The Stock Dove, as the most important successor to the caves, is more plastic and, as a secondary user of caves, is inevitably more tolerant with regard to the quality of the caves. Rotten or slightly wet cavities can still be utilised thanks to the secondary nest it has built. As far as the height of the tolerated natural regeneration is concerned, cavities whose entrance has already been reached by the treetops are still used, whereas the black woodpecker avoids cavities with natural regeneration from half the height of the cavity.
Conclusion
In conclusion, it can be stated that black woodpecker cavities are key structures that have complex significance in the forest ecosystem. An essential factor for the current choice of cavity is apparently enemy avoidance. This seems to be re-evaluated before each brood.

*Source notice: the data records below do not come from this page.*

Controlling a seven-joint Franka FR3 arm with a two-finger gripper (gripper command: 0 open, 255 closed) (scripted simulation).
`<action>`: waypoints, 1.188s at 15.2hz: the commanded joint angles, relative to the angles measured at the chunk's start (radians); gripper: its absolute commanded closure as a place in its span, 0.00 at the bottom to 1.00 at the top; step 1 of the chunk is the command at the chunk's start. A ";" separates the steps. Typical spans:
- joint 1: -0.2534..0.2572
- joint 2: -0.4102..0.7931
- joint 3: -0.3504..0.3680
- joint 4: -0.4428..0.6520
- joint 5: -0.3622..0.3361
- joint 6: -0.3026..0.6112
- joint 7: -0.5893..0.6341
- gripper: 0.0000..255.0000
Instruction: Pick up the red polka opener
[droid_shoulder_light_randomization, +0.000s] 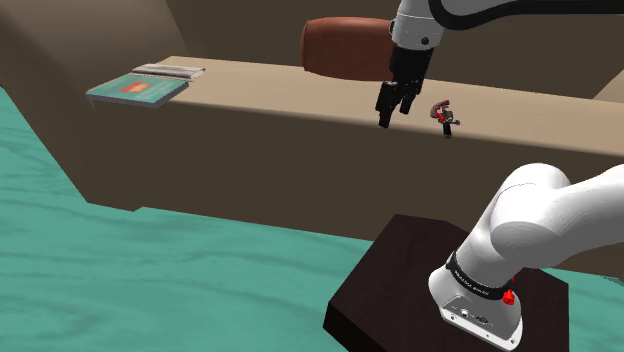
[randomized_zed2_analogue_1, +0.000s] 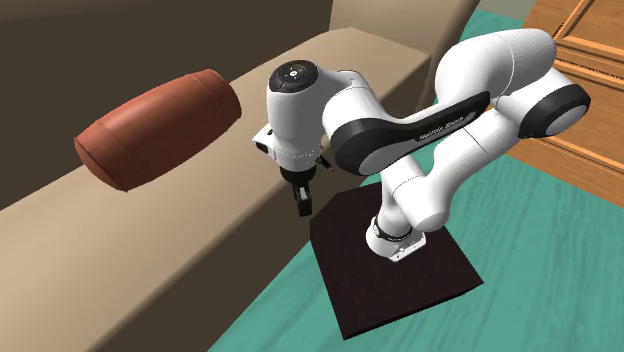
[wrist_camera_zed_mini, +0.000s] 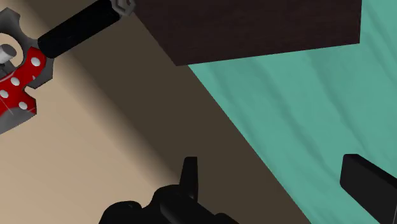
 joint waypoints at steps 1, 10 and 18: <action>0.000 0.000 0.000 0.000 0.000 0.000 0.000 0.00; -0.187 -0.044 -0.144 0.000 -0.083 -0.026 0.074 0.00; -0.317 -0.079 -0.241 -0.011 -0.142 -0.035 0.125 0.00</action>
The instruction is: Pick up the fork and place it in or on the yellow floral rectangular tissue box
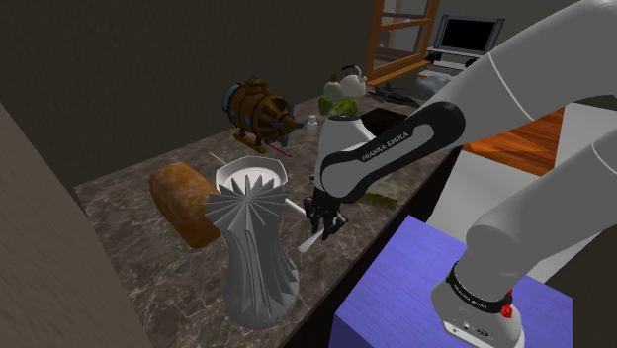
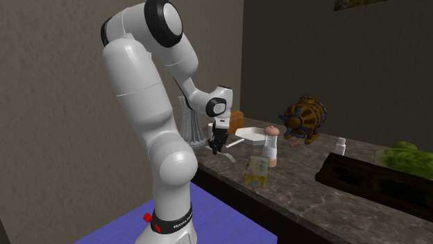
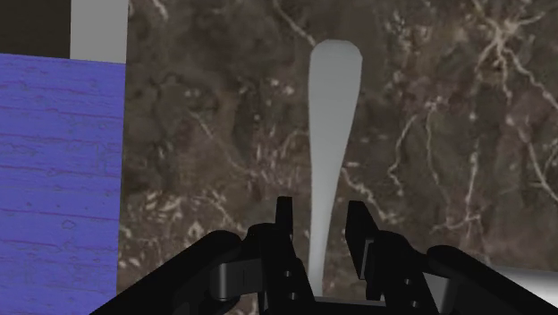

In principle, however, these structures can be utilised by a number of species over long periods of time (decades). To ensure that natural regeneration does not jeopardise cave use too quickly for the indicator species, cave complexes in old wood should be kept dark for a particularly long time. Accordingly, these stepping stones should not be too small (approx. 0.5 to 1 ha) so that no side light promotes growth.
These caves are subject to succession. Initially woodpeckers use the self-made caves, followed by stock doves, great horned owls and later, when the cave roof rots out, bats such as the common noctule and later, when the floor slowly fills with mulch, faeces, nesting material and insect remains, it becomes the habitat of numerous insects with special biologies.
Mulm bodies of over 100 litres in size can be created in this way. They are the habitat of a particularly charismatic species of rose chafer: the hermit beetle, a priority species under European law. There are also antagonists in the mulm, such as the fire beetle, a species of click beetle that hunts the larvae of the hermit beetle and other rose chafer beetles.
Other caves fill with water after the black woodpecker has left, because it no longer pecks away the wound callus and water therefore flows into the cave. These water-filled caves are in turn a special microcosm. This is where, for example, the larvae of hoverflies, so-called rat-tail larvae, develop; these are species that have a kind of proboscis on their abdomen for the absorption of oxygen in the air. Black and yellow coloured death's head hoverflies or marsh hoverflies are among these special colonisers.
To summarise, forests are of paramount importance to us. Be it as a cooling landscape element, as a water reservoir and evaporator, as a haven of biodiversity or as a psychotope. In my opinion, climate change does not threaten the forest as a whole, but it does require us to adapt the way we deal with it. Future forests will probably grow less tall, be thinner and less productive and contain mainly deciduous trees. The priority here must be that we prioritise the resilience of the ecosystem in all our demands on the forest. And this resilience must be reassessed today in the light of climate change.